About this task:
Extract all lines in the data that contain the word "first".

*** Opening of Data shown ***

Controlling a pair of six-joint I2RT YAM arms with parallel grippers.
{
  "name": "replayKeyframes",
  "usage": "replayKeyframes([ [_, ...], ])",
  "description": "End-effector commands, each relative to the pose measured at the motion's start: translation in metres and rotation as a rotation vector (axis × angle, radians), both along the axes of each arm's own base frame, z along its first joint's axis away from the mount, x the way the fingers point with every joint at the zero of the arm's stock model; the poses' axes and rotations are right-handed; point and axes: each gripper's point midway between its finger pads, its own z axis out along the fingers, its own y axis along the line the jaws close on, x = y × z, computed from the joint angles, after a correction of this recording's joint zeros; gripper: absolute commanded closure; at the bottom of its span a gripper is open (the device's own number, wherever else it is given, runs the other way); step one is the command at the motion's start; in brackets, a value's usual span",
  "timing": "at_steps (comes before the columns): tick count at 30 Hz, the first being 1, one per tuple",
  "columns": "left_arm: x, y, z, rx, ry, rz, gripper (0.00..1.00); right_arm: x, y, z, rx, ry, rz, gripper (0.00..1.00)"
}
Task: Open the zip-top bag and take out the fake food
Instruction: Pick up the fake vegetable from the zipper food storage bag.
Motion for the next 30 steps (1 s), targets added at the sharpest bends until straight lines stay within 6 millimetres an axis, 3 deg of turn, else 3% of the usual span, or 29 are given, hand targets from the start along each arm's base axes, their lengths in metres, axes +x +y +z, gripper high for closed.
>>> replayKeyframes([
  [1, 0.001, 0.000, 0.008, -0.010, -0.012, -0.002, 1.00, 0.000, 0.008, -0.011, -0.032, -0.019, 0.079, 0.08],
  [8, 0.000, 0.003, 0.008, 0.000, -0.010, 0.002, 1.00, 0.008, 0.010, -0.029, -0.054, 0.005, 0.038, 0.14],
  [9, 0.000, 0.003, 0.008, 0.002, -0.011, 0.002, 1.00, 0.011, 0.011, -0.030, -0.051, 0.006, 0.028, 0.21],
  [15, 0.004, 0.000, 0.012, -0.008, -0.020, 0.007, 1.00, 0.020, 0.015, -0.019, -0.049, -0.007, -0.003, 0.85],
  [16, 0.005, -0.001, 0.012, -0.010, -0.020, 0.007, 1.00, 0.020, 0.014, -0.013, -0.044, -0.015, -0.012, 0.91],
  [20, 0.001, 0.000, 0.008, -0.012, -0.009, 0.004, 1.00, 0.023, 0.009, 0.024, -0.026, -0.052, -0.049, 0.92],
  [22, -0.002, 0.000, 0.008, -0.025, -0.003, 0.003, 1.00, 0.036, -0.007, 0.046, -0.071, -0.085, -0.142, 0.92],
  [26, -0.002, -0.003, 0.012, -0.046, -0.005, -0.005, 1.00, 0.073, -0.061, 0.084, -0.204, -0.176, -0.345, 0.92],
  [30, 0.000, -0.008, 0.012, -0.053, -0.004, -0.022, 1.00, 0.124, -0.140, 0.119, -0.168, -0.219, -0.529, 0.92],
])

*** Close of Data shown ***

Written answer:
  "description": "End-effector commands, each relative to the pose measured at the motion's start: translation in metres and rotation as a rotation vector (axis × angle, radians), both along the axes of each arm's own base frame, z along its first joint's axis away from the mount, x the way the fingers point with every joint at the zero of the arm's stock model; the poses' axes and rotations are right-handed; point and axes: each gripper's point midway between its finger pads, its own z axis out along the fingers, its own y axis along the line the jaws close on, x = y × z, computed from the joint angles, after a correction of this recording's joint zeros; gripper: absolute commanded closure; at the bottom of its span a gripper is open (the device's own number, wherever else it is given, runs the other way); step one is the command at the motion's start; in brackets, a value's usual span",
  "timing": "at_steps (comes before the columns): tick count at 30 Hz, the first being 1, one per tuple",

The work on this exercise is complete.